The Financial Stability Board (FSB) was established by the Group of Twenty (G-20) finance ministers and central bank governors in 2009 as the successor to the Financial Stability Forum. It was established to coordinate the work of national financial authorities and international standardization bodies to develop and promote the implementation of effective regulatory, supervisory and other policies in the financial sector in the interests of financial stability. The FSB brings together national financial stability authorities in 24 countries and jurisdictions, international financial institutions, industry-specific international groups of regulators and supervisors, and committees of central bank experts. The FSB advocates a major program of financial regulatory reforms to address the problems of the financial system in order to create uniform rules and a level playing field for all countries. The purpose of the FSB is to provide guidance and explore ways to deal with globally systemically important financial institutions to prevent financial crises.
Insurance is a contractual relationship that arises when one party (the insurer), for a fee (premium), agrees to compensate the other party (the insured) for losses caused to a certain subject (risk) caused by certain unforeseen circumstances (hazards or dangers). The term ‘guarantee’, commonly used in England, is considered synonymous with ‘insurance’.
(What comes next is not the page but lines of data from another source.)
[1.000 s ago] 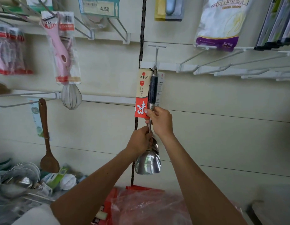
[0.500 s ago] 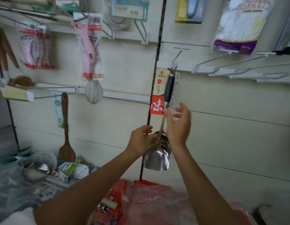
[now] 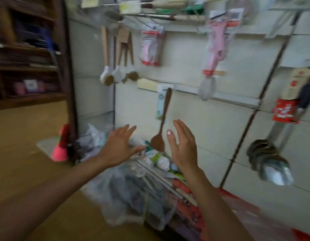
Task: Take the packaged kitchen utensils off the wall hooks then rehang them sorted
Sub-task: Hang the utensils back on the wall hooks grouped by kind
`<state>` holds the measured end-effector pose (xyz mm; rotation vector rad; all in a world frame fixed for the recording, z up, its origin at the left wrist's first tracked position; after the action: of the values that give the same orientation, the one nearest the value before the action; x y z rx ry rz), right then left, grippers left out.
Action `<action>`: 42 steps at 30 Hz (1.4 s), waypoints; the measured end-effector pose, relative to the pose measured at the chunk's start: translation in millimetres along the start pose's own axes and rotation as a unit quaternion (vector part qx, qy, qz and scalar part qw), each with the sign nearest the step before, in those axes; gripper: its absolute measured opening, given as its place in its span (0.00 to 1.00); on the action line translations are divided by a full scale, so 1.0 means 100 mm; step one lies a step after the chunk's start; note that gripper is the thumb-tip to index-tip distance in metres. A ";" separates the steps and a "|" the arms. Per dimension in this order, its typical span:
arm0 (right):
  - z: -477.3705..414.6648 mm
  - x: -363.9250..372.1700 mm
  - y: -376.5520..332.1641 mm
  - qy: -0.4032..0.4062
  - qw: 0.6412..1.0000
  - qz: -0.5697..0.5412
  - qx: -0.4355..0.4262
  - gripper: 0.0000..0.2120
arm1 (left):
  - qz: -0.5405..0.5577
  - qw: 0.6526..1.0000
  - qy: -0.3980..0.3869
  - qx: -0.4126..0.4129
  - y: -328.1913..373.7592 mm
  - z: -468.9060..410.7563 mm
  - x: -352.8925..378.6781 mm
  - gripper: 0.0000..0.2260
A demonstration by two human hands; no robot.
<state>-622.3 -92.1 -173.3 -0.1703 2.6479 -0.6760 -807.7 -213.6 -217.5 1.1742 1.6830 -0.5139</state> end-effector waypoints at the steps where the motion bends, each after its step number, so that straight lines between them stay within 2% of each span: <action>1: 0.02 0.27 -0.07 -0.020 1.000 -0.004 0.004 0.36 | -0.041 0.999 -0.001 -0.012 -0.36 0.15 -0.10 0.54; 4: 0.10 1.06 -0.37 -0.077 0.997 0.002 -0.001 0.36 | -0.155 0.987 -0.015 -0.049 -1.34 0.63 -0.39 0.51; 8: 0.30 2.14 -0.91 -0.178 0.984 -0.016 0.003 0.37 | -0.235 0.963 -0.026 -0.130 -2.41 1.29 -0.77 0.53; 14: 0.72 3.44 -1.69 -0.259 0.965 -0.046 -0.020 0.43 | -0.261 0.943 -0.068 -0.195 -3.44 2.15 -1.09 0.50; 19: 1.19 4.35 -2.33 -0.321 0.944 -0.069 -0.034 0.38 | -0.261 0.932 -0.091 -0.234 -4.19 2.83 -1.15 0.48; 24: 1.73 5.11 -2.78 -0.369 0.924 -0.075 -0.059 0.41 | -0.244 0.915 -0.122 -0.296 -4.88 3.46 -1.08 0.47; 29: 2.23 5.68 -3.18 -0.440 0.892 -0.083 -0.064 0.43 | -0.210 0.904 -0.111 -0.355 -5.39 4.03 -0.96 0.38; 31: 2.42 5.90 -3.32 -0.463 0.880 -0.087 -0.064 0.39 | -0.162 0.898 -0.070 -0.403 -5.58 4.25 -0.98 0.29; 34: 2.72 6.19 -3.58 -0.502 0.859 -0.078 -0.070 0.30 | -0.065 0.857 -0.042 -0.509 -5.94 4.67 -0.89 0.16; 36: 3.00 6.40 -3.70 -0.550 0.830 -0.084 -0.040 0.24 | -0.002 0.824 -0.034 -0.566 -6.12 4.95 -0.69 0.16; 39: 3.43 6.63 -3.82 -0.613 0.782 -0.109 0.036 0.16 | 0.107 0.769 -0.016 -0.630 -6.25 5.26 -0.32 0.21; 40: 3.53 6.68 -3.85 -0.617 0.779 -0.102 0.045 0.14 | 0.135 0.752 -0.011 -0.645 -6.27 5.33 -0.22 0.22; 42: 3.62 6.73 -3.90 -0.597 0.797 -0.082 0.045 0.10 | 0.162 0.736 0.007 -0.657 -6.30 5.37 -0.11 0.20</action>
<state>-1081.3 -733.6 -510.9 -0.5811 1.3747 -0.4782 -1104.5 -910.1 -552.1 0.3264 1.2757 0.8502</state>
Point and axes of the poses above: each hand's wrist, its own z-axis away from the middle knuckle, its own x-axis out of the palm, y = z × x, the point moved 10 cm from there along -z, towards the middle knuckle, and after that the axes turned 12 degrees about -z, right-handed, at the moved point
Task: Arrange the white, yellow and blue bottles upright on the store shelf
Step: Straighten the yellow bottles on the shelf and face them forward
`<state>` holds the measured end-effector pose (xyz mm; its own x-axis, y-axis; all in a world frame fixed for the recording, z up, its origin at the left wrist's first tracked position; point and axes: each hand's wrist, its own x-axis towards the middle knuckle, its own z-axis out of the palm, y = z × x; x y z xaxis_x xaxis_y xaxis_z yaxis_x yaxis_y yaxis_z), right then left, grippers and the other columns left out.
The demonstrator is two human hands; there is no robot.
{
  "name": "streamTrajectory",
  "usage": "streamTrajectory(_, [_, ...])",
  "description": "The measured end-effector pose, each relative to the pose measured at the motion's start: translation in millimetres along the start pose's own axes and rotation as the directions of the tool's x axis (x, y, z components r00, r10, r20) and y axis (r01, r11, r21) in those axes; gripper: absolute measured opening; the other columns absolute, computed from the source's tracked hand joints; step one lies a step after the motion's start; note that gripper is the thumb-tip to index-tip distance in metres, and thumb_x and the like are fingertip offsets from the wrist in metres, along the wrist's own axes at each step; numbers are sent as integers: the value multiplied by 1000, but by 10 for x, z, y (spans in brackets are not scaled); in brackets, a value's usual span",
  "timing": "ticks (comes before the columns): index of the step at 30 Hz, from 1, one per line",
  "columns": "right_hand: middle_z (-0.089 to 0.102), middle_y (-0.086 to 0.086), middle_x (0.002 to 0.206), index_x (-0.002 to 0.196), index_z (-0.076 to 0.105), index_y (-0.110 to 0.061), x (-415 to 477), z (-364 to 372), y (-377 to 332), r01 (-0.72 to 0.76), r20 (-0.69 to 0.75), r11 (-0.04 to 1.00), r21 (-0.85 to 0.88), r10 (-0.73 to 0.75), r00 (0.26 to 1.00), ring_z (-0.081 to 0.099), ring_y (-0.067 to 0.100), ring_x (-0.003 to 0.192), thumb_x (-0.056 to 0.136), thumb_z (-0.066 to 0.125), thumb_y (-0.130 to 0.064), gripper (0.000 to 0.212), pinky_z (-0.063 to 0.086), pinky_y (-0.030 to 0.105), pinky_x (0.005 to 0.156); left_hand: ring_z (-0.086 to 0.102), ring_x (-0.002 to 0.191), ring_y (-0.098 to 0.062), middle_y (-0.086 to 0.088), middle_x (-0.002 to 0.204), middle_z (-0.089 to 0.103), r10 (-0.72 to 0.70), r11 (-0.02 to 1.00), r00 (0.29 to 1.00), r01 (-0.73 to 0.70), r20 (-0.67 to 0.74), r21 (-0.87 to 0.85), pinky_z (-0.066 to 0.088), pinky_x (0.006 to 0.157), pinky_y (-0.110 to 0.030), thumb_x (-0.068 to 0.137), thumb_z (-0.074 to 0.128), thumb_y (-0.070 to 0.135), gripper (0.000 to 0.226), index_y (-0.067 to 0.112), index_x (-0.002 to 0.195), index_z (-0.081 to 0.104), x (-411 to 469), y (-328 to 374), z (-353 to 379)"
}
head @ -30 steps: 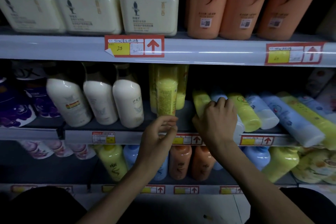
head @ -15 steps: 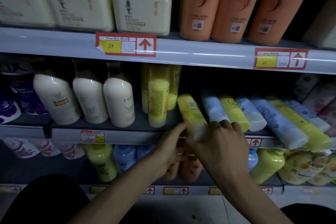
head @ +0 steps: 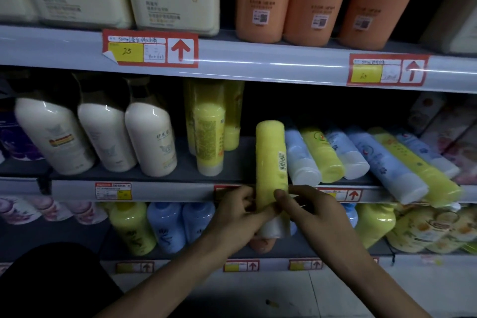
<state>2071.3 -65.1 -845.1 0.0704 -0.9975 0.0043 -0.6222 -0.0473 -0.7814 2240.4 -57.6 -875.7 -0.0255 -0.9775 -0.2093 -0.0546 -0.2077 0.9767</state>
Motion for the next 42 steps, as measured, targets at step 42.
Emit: streamTrajectory(42, [77,0,99,117,67,-21,751,563,-500,239,-198,966,-95,-254,947,73,23,94,75,74,-37,45,61,44,79,62,117,4,19,133,62,402,887,875,-298,-271,352,55,103,-37,97,66,11,54,36,143,52,139,61,-379])
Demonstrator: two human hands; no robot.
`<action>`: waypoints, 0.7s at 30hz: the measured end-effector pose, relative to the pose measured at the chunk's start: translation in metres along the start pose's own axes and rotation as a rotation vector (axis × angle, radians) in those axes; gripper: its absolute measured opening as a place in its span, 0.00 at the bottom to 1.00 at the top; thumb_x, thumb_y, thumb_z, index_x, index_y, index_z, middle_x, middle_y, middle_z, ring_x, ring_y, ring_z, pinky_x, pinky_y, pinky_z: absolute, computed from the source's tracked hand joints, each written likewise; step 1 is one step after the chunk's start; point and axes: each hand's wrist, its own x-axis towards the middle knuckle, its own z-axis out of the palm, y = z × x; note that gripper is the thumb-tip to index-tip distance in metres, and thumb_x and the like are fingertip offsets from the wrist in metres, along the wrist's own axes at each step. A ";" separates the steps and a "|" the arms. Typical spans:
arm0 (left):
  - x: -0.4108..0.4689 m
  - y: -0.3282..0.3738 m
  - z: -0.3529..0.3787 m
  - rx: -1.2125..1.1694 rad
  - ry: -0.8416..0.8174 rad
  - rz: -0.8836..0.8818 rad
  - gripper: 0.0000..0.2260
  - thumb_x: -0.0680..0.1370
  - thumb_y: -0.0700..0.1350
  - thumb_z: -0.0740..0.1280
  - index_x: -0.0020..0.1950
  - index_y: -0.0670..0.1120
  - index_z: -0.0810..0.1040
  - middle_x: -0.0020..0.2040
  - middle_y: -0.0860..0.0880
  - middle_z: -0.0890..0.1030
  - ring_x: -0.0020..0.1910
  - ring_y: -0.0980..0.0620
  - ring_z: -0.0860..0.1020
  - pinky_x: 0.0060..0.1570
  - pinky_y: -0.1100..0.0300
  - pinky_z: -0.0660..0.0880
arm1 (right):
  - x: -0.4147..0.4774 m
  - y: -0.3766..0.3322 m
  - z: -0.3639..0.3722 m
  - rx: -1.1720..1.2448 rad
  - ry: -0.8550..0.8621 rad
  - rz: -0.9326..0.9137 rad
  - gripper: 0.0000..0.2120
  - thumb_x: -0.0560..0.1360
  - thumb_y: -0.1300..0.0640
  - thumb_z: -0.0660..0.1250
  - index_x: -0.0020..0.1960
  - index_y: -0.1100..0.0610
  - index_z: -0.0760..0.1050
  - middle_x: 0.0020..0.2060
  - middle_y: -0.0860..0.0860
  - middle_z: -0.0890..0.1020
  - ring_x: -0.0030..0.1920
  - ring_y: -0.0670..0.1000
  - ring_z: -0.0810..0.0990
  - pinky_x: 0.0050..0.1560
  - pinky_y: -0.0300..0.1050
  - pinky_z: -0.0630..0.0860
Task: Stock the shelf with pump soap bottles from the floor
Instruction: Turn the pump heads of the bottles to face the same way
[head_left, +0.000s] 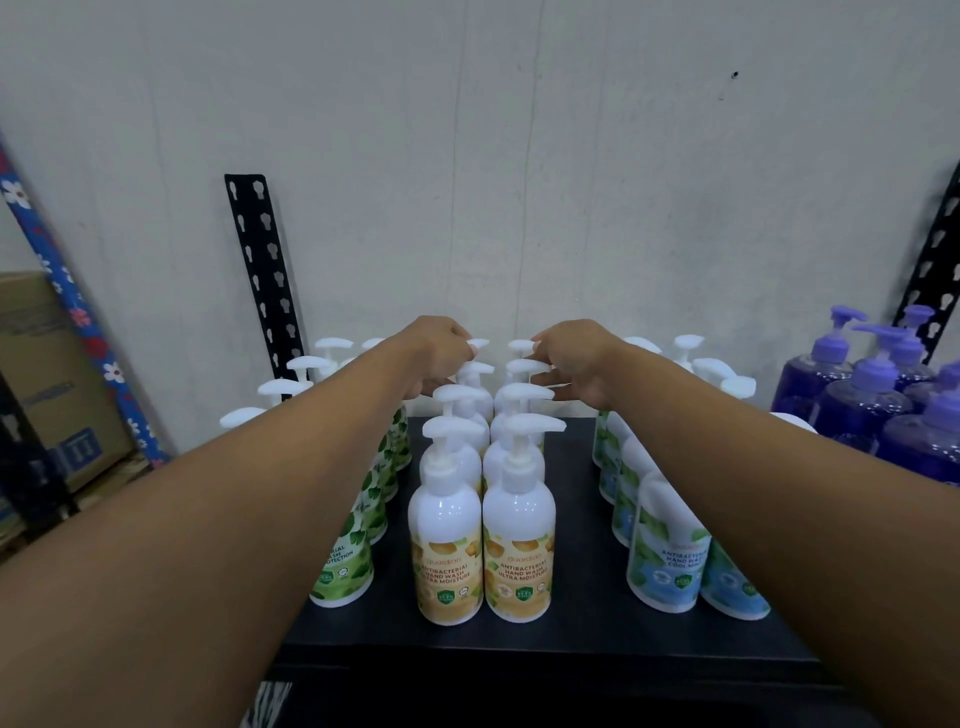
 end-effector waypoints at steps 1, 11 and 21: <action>0.000 0.001 -0.001 0.004 -0.013 -0.004 0.12 0.85 0.44 0.62 0.67 0.46 0.75 0.49 0.47 0.78 0.33 0.51 0.74 0.29 0.61 0.71 | 0.000 0.000 0.001 0.012 0.000 0.004 0.14 0.82 0.64 0.55 0.60 0.61 0.78 0.47 0.53 0.83 0.38 0.53 0.78 0.37 0.45 0.77; -0.002 0.003 -0.005 -0.031 -0.101 -0.031 0.15 0.85 0.36 0.56 0.67 0.46 0.76 0.45 0.47 0.80 0.36 0.51 0.76 0.33 0.60 0.75 | 0.005 0.005 0.003 0.073 0.013 0.050 0.17 0.83 0.63 0.53 0.64 0.62 0.77 0.56 0.58 0.85 0.34 0.53 0.80 0.34 0.44 0.77; -0.004 0.001 -0.004 -0.035 -0.100 -0.034 0.17 0.85 0.36 0.54 0.69 0.47 0.75 0.52 0.45 0.80 0.36 0.51 0.78 0.27 0.61 0.76 | 0.001 0.005 0.004 0.110 0.009 0.064 0.18 0.83 0.63 0.51 0.65 0.61 0.76 0.50 0.57 0.86 0.32 0.52 0.79 0.38 0.46 0.78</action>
The 10/10 Rule is a matter of analyzing and demonstrating the transfer of risk as a precondition for the use of reinsurance accounting, which was codified in the early 1990s with the adoption of Financial Accounting Standard (FAS) 113 (and its statutory counterpart, SSAP 62). FAS 113 itself was a response to alleged abuses and set the standard for testing whether something should be called an insurance contract. FAS 113 required that the transfer of risk be demonstrated by comparing the present value of the cash flows associated with the contract and, in particular, by exceeding certain thresholds of “significance” of risk. The thresholds, often referred to as the 9a and 9b tests, are: 9a. The reinsurer assumes significant insurance risk under the reinsured parts of the underlying insurance contracts. 9b. It is possible that the reinsurer could suffer a significant loss from the transaction. While neither “significant” nor “reasonably possible” was defined in this context, standard rules of thumb quickly emerged in the implementation of FAS 113. The most commonly cited is the “10/10 Rule”. This rule states that a contract reaches a threshold if there is at least a 10 percent chance that it will suffer a loss of 10 percent or more in present value (expressed as a percentage of the contract premium ceded).